É nesse tabuleiro que entra a China. Desde 2018 o país realiza anualmente, em Shanghai, o World Artificial Intelligence Conference (WAIC). Para a edição de 2026, marcada para julho, prepara o lançamento de algo mais ambicioso: a WAICO, a World Artificial Intelligence Cooperation Organization, uma organização intergovernamental de cooperação em IA. A proposta foi apresentada em 2025 pelo primeiro-ministro Li Qiang, que defendeu uma governança conjunta da tecnologia e a formação de um marco global de regras com amplo consenso. O enquadramento é deliberado: a IA como “bem público internacional”, e a China disposta a compartilhar sua experiência e seus produtos tecnológicos para ajudar os países a fortalecer suas capacidades — com menção explícita e repetida ao Sul Global.

Enquanto os Estados Unidos atacam e enfraquecem o sistema ONU, a China faz referência a resoluções propostas pelo próprio país e já aceitas por unanimidade pelos Estados- membros. O comunicado sobre o evento de 2026, e sobre a nova organização, menciona explicitamente a resolução A/RES/78/311 da ONU, que aponta para a necessária conexão entre IA, desenvolvimento sustentável e soberania nacional. A retórica do documento é altamente não-intervencionista, com ênfase no respeito à “soberania de cada país ao direito a seu caminho próprio de desenvolvimento” com IA sendo tratada como um “bem público em vez de um monopólio de poucas firmas ou poderes”.

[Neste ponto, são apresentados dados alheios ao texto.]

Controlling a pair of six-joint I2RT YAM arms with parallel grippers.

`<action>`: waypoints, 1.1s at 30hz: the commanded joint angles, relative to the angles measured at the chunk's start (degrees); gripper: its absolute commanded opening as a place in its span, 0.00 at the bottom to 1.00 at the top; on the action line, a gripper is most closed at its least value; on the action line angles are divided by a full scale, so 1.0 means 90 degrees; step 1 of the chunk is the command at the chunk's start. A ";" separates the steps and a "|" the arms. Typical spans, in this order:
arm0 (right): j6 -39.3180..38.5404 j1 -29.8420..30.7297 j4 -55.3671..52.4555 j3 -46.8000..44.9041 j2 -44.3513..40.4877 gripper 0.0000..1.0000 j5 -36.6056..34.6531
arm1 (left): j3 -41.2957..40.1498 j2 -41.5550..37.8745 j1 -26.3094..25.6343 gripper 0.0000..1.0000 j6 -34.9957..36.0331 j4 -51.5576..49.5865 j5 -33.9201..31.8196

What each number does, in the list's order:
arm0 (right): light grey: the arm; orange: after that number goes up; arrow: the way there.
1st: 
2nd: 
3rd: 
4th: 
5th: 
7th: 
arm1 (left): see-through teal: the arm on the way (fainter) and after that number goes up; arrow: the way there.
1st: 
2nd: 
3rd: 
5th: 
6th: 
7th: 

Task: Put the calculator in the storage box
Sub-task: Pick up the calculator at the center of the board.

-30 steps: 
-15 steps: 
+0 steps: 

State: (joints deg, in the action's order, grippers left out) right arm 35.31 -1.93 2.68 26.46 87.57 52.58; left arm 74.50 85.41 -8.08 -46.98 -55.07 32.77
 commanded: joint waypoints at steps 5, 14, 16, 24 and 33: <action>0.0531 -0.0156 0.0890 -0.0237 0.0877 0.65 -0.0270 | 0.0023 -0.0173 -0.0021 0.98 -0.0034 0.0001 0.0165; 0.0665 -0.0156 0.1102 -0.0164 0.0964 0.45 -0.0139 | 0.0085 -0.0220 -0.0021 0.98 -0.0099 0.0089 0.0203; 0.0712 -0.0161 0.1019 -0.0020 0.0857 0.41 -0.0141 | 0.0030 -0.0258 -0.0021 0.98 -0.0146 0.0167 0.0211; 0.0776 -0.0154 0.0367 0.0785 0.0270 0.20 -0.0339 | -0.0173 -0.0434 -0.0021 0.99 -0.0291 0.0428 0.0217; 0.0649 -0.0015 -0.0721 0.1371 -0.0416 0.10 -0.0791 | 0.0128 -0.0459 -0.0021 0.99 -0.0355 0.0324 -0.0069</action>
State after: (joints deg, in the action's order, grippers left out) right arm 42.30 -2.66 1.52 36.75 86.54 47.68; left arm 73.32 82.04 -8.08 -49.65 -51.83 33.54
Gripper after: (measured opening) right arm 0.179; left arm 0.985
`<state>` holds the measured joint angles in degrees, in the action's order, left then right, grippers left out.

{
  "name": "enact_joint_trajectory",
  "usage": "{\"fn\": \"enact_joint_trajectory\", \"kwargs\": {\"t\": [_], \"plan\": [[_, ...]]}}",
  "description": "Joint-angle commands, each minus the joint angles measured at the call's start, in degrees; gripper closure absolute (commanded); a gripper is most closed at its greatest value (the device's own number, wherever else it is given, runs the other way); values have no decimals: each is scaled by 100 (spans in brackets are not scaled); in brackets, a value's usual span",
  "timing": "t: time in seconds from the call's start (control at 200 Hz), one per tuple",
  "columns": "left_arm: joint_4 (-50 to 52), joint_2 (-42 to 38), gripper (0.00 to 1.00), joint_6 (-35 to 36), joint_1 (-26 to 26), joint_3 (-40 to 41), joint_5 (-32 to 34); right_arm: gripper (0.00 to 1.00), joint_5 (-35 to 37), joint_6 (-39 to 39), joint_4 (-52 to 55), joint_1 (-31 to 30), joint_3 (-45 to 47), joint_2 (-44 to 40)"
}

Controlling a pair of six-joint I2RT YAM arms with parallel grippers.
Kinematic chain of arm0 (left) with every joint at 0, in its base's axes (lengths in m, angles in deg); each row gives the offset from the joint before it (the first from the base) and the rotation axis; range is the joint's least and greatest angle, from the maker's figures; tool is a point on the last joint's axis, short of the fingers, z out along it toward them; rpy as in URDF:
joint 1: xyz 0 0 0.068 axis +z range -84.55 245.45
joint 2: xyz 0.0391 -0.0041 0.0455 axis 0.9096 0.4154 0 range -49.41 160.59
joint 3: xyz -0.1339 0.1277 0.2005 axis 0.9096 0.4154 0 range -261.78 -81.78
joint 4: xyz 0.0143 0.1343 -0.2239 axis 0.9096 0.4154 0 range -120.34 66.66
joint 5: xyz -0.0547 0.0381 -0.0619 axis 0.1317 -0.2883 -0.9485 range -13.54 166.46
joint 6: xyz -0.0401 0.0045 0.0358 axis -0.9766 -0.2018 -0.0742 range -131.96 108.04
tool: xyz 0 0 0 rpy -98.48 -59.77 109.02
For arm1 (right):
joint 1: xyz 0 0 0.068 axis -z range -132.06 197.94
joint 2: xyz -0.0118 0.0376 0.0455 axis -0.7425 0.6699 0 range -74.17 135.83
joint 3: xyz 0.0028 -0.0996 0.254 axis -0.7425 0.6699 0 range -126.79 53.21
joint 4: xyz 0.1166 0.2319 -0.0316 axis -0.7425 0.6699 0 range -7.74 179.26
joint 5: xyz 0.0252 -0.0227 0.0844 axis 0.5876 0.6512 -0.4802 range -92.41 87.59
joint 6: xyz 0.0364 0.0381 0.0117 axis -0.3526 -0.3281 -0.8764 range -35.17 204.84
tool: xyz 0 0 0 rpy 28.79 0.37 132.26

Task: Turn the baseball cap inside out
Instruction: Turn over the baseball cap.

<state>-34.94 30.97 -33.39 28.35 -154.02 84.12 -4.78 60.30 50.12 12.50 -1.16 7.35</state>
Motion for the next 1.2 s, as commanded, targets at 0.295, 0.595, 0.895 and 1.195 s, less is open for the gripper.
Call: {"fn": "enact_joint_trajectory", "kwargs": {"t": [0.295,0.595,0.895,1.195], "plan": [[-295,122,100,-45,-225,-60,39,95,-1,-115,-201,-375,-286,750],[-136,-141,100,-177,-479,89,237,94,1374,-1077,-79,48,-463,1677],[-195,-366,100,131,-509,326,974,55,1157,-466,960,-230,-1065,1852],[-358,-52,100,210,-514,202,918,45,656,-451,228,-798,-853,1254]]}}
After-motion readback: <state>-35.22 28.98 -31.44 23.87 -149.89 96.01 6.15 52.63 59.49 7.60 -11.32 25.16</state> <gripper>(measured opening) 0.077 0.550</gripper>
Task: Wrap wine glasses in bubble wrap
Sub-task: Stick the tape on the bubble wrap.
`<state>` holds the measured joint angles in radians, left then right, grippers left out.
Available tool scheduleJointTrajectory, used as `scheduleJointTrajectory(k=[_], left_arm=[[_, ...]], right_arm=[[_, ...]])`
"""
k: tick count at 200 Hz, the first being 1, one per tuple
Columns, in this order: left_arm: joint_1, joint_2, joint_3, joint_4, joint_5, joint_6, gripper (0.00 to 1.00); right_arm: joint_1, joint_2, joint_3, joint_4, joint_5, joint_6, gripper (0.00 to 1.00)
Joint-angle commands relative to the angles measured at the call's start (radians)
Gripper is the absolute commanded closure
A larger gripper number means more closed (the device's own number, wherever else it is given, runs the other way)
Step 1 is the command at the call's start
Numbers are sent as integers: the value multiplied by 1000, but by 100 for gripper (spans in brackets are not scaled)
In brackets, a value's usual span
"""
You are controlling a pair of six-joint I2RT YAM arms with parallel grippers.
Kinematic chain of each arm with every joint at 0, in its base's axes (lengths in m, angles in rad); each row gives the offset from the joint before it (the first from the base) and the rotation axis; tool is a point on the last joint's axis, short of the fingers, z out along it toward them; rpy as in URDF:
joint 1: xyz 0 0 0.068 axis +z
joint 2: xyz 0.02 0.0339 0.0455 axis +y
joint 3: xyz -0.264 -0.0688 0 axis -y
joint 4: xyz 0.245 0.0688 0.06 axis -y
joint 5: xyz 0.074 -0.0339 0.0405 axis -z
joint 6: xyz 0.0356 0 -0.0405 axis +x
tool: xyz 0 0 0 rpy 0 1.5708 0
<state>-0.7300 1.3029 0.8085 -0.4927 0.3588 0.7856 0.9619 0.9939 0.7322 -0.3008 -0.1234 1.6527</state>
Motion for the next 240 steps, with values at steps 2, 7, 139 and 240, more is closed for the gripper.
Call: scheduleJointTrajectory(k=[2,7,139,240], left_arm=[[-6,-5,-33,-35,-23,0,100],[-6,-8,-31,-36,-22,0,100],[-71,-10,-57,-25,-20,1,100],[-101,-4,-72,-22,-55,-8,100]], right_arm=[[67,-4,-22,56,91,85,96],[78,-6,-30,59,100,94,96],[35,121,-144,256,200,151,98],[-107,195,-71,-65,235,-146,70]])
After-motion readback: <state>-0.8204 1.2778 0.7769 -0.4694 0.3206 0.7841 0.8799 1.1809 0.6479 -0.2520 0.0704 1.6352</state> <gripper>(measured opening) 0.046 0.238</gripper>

Nada disso dispensa a cautela. Uma organização proposta e localizada em Shanghai aponta também para um centro de poder específico. Porém, é um centro que se entende como parte do Sul Global e que vem construindo institucionalidades alternativas e mais horizontais como os Brics. Além disso, convém comparar as propostas que estão de fato sobre a mesa. De um lado, os Estados Unidos, que se retiram dos foros multilaterais, tratam a IA como instrumento de dominação e oferecem ao mundo a adesão a um stack proprietário cujas regras são escritas alhures. De outro, uma proposta que, ainda que tomada com suspeita pelos mais céticos, acena para a continuidade de um multilateralismo. Talvez imperfeito, mas revisado, mais atento às diferenças e à ideia de que os países podem crescer juntos em vez de uns às custas dos outros.

O que torna essa aposta interessante não é a boa vontade, mas o princípio que carrega. A China construiu sua própria ascensão apostando que a riqueza se produz distribuindo capacidade, e não concentrando-a. É essa lógica que, transposta para a IA, interessa ao Sul Global. Um recurso compartilhado em vez de cativo; uma base tecnológica comum, energeticamente mais racional do que a corrida de cada país erguendo seus próprios data centers redundantes; cooperação genuína no desenvolvimento em vez da compra perpétua de tokens a preço de senhorio. É o oposto exato da economia que descrevi no início deste texto, aquela em que poucas empresas destilam inteligência e cobram por gota. Esforços como o da WAICO podem não cumprir tudo o que prometem — mas apontam, ao menos, para a direção certa: a de que o petróleo do século XXI não precise ter donos. E essa direção, hoje, o Sul Global só terá se ajudar a construí-la, e não se esperar sentado que ela chegue pronta.